Ziel ist es in jedem Fall, den Kindern und Jugendlichen "ein liebevolles Zuhause zu bieten, wo sie ihre Kindheit entsprechend genießen können", sagt Christoph Hanin. Dazu gehöre zum einen ein normaler Alltag mit Schule, Spielen, Lernen, Ausflügen und der Ausübung von Hobbys. Bei Letzterem spitzen die Kinder besonders die Ohren: "Ich gehe mit ein paar Kindern von den anderen Häusern seit ein paar Monaten in Karate", sagt Maria nicht ohne Stolz. "Und ich", fügt Emma an, "hab beim Zirkus-Unterricht schon das Einradfahren gelernt."

Besonders wichtig sei auch, den Kontakt zu den Herkunftsfamilien zu erhalten beziehungsweise zu fördern, sagt Birnbaumer. Je nach Möglichkeit finden regelmäßige Telefonate sowie mehrere Besuche pro Monat bei den Eltern statt, auch könnten diese hier im Kinderdorf vorbeikommen. Ob und wie oft dies passiere, dürften die Kinder entscheiden, sagt Birnbaumer. "Denn ihr Zuhause ist hier."

Kinderdorf-Eltern und Betreuer

Der 36-Jährige ist einer von 97 pädagogischen Betreuern des Kinderdorfes, die sich abwechselnd um ihre Schützlinge in den Familien- und Wohngruppen kümmern. Die Zahl der klassischen Kinderdorf-Eltern ist im Gegensatz dazu verschwindend klein, wie Hanin anführt: Derzeit gibt es am Standort Altmünster zwei Mütter und einen Vater.

Dies sei dem geschuldet, dass in der "klassischen Kinderdorf-Familie die betreuenden Pädagogen ihren Lebensmittelpunkt ins Kinderdorf verlagern", sagt Hanin. Eine Kinderdorf-Mutter lebe hier an die 22 Tage pro Monat. "Das ist für viele aber nicht mehr möglich, weil sie etwa selbst eine Familie haben." Daher sei das SOS-Kinderdorf "mit der Zeit gegangen. Ein Team setzt sich jetzt aus mehreren Pädagogen zusammen."

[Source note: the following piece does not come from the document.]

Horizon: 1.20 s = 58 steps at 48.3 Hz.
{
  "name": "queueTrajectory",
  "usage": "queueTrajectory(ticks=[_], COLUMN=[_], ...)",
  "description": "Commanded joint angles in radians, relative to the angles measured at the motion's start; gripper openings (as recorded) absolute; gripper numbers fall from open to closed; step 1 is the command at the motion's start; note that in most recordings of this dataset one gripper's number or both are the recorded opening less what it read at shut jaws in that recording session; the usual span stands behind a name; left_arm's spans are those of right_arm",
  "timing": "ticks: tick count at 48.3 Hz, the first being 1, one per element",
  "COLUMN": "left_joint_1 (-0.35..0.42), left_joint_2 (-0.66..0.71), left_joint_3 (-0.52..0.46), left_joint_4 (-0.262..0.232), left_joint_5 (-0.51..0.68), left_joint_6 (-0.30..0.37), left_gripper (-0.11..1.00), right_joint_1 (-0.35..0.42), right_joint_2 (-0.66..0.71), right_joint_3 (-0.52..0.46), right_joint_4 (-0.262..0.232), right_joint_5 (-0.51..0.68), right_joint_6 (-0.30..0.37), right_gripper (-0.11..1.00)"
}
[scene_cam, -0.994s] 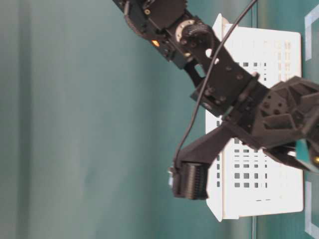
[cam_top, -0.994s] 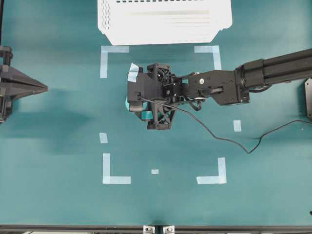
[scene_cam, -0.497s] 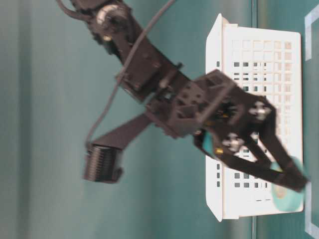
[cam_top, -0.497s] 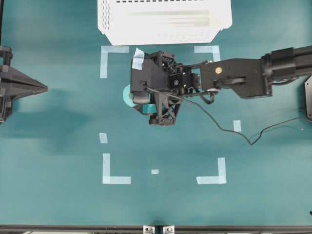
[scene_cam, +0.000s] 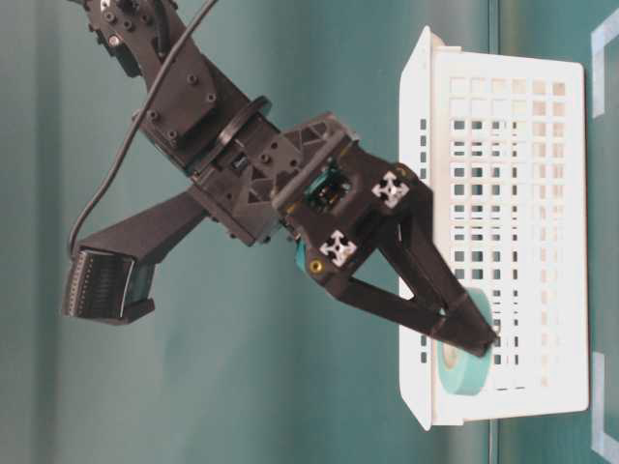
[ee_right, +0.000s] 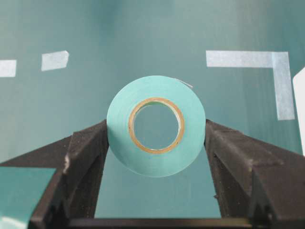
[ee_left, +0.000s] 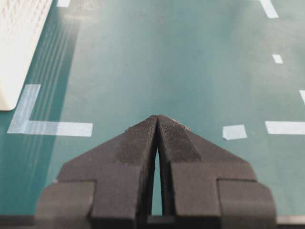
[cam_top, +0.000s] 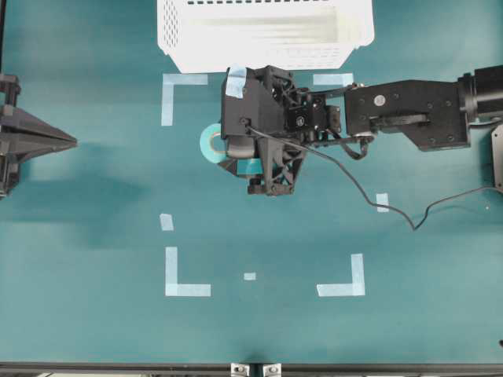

Maria hat sich inzwischen zu dem großen, weihnachtlich geschmückten Kartonhaus geschlichen und schielt verstohlen in dessen halb offene Tür. "Das ist unsere Wichtelbox", beschreibt das zierliche Mädchen den "besonderen Adventkalender": "Den hat der Stefan gebastelt." Täglich würden die Kinder neben einer Süßigkeit auch eine Karte darin finden. "Die Weihnachtsgeschichte darf dann immer jemand von uns vorlesen. Meistens einigen wir uns, wer das ist."

Das Weihnachtsessen

Am Esstisch ist unterdessen eine Diskussion darüber entbrannt, was es als Weihnachtsessen geben soll. Während sich Silvio etwa Hotdogs vorstellen könnte, schlagen die anderen Schweinsbraten oder Burger vor. "Normalerweise einigen sie sich immer rasch auf ein Gericht", sagt Stefan Birnbaumer: Im Vorjahr sei die Gruppenentscheidung auf Raclettebrote gefallen, im Jahr davor hätten sie sich Hühnerkeulen mit Erdäpfeln gewünscht. "Einigt euch bitte auf ein Essen. Und auf etwas, das ich kochen kann", sagt er grinsend.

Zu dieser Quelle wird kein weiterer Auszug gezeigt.